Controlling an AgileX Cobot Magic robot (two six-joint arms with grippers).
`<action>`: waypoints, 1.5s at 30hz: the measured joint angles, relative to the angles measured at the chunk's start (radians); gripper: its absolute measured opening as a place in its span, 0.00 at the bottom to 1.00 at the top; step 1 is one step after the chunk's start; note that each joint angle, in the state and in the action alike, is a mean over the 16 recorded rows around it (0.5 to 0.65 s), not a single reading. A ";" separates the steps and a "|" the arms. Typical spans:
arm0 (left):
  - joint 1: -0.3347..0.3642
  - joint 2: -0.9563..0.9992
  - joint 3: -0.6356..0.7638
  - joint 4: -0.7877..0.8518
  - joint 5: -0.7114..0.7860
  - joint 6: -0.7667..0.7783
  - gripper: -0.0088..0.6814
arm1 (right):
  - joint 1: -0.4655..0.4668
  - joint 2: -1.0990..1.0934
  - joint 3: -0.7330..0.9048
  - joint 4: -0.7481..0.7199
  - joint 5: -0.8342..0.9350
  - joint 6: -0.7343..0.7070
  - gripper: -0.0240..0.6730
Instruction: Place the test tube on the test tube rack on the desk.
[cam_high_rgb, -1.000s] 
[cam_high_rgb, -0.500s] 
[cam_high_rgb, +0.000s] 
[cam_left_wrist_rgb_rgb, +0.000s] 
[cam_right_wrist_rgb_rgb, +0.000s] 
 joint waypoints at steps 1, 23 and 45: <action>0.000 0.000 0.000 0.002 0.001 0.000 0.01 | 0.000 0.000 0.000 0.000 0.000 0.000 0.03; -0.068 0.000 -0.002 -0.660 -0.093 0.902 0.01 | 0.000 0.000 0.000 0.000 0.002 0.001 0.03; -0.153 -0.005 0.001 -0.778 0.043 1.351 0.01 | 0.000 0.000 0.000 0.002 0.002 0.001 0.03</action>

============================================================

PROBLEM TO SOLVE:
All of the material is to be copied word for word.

EXPECTED ANSWER:
Controlling an AgileX Cobot Magic robot (two six-joint arms with grippers).
`<action>`: waypoints, 1.5s at 30hz: the measured joint angles, relative to the angles measured at the chunk's start (radians); gripper: its absolute measured opening as a place in its span, 0.00 at the bottom to 1.00 at the top; step 1 is one step after the chunk's start; note that each joint angle, in the state and in the action alike, is a mean over the 16 recorded rows around it (0.5 to 0.65 s), not a single reading. A ";" separates the steps and a "|" the arms. Typical spans:
arm0 (left):
  - joint 1: -0.3347..0.3642
  - joint 2: -0.9563..0.9992
  - joint 3: -0.6356..0.7638
  - joint 4: -0.7877..0.8518
  - joint 5: -0.7114..0.7860
  - joint 6: -0.7667..0.7783
  - gripper: -0.0088..0.6814
arm1 (right):
  - joint 1: -0.4655..0.4668
  - joint 2: -1.0990..1.0934
  - joint 3: -0.7330..0.9048
  - joint 4: -0.7481..0.7199
  - joint 5: -0.8342..0.9350
  - joint 6: -0.7343..0.7070
  - gripper: -0.0240..0.6730
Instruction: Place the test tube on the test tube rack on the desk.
[cam_high_rgb, -1.000s] 
[cam_high_rgb, -0.500s] 
[cam_high_rgb, +0.000s] 
[cam_left_wrist_rgb_rgb, +0.000s] 
[cam_right_wrist_rgb_rgb, +0.000s] 
 joint waypoints at steps 1, 23 and 45: <action>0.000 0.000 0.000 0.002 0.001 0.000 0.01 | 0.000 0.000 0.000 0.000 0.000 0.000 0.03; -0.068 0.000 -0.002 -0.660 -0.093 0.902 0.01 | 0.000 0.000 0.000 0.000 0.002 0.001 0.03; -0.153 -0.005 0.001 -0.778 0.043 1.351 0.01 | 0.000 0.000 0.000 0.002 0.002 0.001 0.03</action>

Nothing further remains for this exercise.